# imac g5 and dvd DL



## 3mors (Jun 15, 2005)

i've just burned a dvd+r DL on my PC burner and i've realized that it can't be read by my iMac G5 DVD burner (not DL)

is it normal or is an error?

it seems like my old powerbook dvd reader, that can't read dvd rw... (and i know that this is normal)


----------



## opus66 (Jun 17, 2005)

forgive the ignorance, but does your imac g5 (i'm assuming rev A) have DVD+R capabilty?

DVD-R and +R are seperate media (assembled differently) that store information on parts of one disc that don't exist on the other disc... follow?  
If your drive isn't +R then the drive will likely eject the disk moments after insertion... 

I don't think the DL factors in as much as the ability to read +R discs in the first place


----------



## 3mors (Jun 18, 2005)

here my imac dvd burner infos:

MATSHITA DVD-R   UJ-825:

  Firmware Revision:	DBN7
  Interconnect:	ATAPI
  Burn Support:	Yes (Apple Shipped/Supported)
  Cache:	2048 KB
  Reads DVD:	Yes
  CD-Write:	-R, -RW
  DVD-Write:	-R, -RW, +R, +RW
  Burn Underrun Protection CD:	Yes
  Burn Underrun Protection DVD:	Yes
  Write Strategies:	CD-TAO, CD-SAO, DVD-DAO
  Media:	No


----------



## 3mors (Jun 20, 2005)

i've just tried to read my burned dvd-dl on an ibook g4 with a combo dvd/cdr and it works without problem.

why can't i read it on my imac g5 with dvdr?


----------



## DeltaMac (Jun 20, 2005)

Check the iMac with another DVD - a commercial movie DVD would be a good choice - see if it will read ANY DVDs.
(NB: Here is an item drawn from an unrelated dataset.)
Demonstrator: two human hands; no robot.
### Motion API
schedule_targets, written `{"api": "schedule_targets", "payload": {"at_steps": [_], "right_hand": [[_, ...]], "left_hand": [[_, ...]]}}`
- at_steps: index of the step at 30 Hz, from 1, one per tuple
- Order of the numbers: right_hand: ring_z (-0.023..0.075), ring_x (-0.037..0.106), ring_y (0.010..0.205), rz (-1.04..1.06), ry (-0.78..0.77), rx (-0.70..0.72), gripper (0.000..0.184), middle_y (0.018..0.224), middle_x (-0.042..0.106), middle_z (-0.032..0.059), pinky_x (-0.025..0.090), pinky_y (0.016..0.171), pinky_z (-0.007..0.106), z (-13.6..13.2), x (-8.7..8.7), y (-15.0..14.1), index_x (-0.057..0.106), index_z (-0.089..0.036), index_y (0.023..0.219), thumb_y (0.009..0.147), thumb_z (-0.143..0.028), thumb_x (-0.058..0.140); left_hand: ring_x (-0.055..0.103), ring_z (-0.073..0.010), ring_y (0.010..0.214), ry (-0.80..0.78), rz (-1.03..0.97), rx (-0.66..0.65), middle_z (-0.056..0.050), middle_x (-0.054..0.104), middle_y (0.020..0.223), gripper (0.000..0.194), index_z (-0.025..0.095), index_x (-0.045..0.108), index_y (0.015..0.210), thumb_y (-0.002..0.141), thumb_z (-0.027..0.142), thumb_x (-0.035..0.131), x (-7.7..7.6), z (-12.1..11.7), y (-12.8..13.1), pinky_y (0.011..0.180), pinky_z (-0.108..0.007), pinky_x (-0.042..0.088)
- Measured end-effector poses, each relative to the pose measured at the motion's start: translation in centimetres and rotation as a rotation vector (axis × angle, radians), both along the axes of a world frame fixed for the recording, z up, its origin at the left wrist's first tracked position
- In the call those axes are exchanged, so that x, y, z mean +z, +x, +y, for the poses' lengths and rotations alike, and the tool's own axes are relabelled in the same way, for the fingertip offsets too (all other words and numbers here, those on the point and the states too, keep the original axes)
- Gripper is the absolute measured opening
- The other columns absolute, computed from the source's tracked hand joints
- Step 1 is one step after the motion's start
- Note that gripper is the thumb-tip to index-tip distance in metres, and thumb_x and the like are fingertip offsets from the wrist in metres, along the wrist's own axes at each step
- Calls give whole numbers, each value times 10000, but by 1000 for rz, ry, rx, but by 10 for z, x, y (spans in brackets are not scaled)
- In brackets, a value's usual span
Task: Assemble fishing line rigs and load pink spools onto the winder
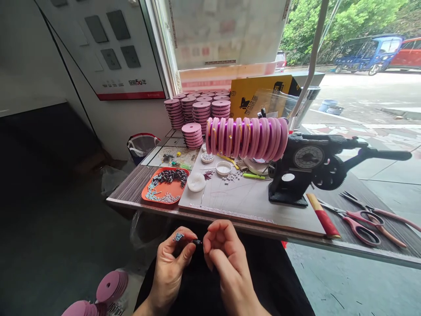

If you have another burned DVD that might have worked with the iMac before, try that also.


----------



## 3mors (Jun 20, 2005)

yes, it works with original double layer dvds and with burned single layer dvds, but not with this burned double layer dvd. unfortunately i have only a burned dl dvd...


----------



## DeltaMac (Jun 20, 2005)

does the iMac just spit the DL disk back out without reading, or do you get an error message, or the disk just sits in the drive not doing anything until you eject it?
Have you launched Disk Utility to check that the DL disk is really not seen at all?


----------



## 3mors (Jun 20, 2005)

it spits out the disc without saying anything. obviously on disc utility i can't check the infos


----------